▶ WHAT IS REQUIRED
Only the lines below starting at the one containing "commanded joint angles" and ending at the one containing "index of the" belong in the answer, each copied exactly.

Source data:
********

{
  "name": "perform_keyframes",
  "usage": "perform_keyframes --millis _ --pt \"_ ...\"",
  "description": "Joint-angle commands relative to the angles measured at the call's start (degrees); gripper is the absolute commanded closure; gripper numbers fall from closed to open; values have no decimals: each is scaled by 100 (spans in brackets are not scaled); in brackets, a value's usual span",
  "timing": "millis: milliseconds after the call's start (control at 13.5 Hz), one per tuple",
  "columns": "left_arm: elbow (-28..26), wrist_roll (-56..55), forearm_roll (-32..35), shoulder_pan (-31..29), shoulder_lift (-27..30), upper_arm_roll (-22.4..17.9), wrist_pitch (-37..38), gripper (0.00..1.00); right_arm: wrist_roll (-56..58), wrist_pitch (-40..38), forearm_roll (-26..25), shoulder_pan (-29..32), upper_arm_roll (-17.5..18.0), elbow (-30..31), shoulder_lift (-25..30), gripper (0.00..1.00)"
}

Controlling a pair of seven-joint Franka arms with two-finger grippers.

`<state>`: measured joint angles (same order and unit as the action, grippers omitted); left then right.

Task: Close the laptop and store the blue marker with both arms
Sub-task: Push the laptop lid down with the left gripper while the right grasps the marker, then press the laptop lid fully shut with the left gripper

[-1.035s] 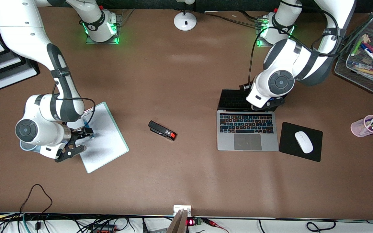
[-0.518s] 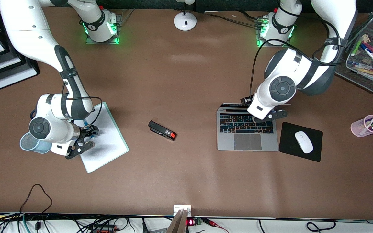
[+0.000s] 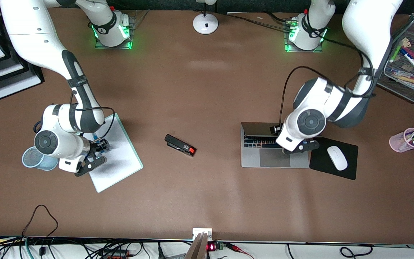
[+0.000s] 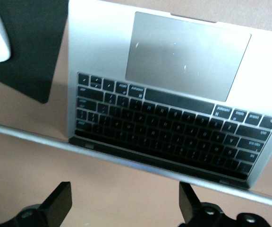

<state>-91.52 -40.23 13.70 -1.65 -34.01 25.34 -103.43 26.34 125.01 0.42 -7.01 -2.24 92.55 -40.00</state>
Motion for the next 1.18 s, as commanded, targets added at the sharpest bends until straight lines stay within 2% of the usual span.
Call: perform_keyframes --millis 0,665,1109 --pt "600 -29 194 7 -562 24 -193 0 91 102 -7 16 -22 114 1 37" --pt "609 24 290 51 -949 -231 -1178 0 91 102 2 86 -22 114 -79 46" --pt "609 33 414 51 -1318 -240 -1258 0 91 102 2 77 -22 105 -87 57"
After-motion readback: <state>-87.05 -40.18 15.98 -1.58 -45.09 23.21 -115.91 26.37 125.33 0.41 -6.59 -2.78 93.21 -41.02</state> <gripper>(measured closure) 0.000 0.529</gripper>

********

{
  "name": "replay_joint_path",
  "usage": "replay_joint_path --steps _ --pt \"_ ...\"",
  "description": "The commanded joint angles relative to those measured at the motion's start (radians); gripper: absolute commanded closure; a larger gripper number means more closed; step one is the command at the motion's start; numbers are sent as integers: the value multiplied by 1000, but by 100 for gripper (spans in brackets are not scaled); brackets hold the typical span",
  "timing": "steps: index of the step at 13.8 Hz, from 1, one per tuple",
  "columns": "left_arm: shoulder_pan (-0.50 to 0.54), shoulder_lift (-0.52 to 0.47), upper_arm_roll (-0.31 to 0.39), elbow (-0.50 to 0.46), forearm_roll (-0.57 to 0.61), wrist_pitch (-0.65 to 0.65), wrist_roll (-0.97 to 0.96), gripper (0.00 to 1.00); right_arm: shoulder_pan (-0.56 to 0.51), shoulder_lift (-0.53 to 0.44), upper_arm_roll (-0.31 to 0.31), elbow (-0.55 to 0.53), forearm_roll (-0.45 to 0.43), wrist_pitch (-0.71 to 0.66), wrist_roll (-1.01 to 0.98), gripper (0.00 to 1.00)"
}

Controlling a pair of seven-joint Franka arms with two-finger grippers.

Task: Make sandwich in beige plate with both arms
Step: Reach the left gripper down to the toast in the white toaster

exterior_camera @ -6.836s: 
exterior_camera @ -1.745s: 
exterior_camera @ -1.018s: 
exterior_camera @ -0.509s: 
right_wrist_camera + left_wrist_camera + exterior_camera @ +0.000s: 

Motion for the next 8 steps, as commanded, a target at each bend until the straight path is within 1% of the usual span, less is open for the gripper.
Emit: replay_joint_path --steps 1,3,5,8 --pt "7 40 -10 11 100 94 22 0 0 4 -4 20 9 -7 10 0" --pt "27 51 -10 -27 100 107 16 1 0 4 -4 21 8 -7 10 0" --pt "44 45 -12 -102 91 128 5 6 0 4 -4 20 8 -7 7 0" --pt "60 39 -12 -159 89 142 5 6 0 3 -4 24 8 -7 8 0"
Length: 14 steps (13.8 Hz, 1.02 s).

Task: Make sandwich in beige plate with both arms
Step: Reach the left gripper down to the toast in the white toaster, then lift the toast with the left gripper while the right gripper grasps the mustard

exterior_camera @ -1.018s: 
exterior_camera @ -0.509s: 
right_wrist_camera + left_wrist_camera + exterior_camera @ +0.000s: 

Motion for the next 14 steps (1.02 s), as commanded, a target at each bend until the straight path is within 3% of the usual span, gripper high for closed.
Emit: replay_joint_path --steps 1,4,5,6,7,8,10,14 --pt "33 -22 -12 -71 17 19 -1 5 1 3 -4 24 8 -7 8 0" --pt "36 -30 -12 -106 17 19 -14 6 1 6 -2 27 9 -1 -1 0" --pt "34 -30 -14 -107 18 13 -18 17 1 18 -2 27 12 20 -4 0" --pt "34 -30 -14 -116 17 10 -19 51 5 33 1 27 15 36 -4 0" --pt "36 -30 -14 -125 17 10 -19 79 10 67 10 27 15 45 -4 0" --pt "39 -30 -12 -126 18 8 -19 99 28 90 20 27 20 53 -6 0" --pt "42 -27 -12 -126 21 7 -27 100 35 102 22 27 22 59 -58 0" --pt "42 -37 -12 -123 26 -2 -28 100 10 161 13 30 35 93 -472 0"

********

▶ TASK RESPONSE
  "description": "The commanded joint angles relative to those measured at the motion's start (radians); gripper: absolute commanded closure; a larger gripper number means more closed; step one is the command at the motion's start; numbers are sent as integers: the value multiplied by 1000, but by 100 for gripper (spans in brackets are not scaled); brackets hold the typical span",
  "timing": "steps: index of the step at 13.8 Hz, from 1, one per tuple",

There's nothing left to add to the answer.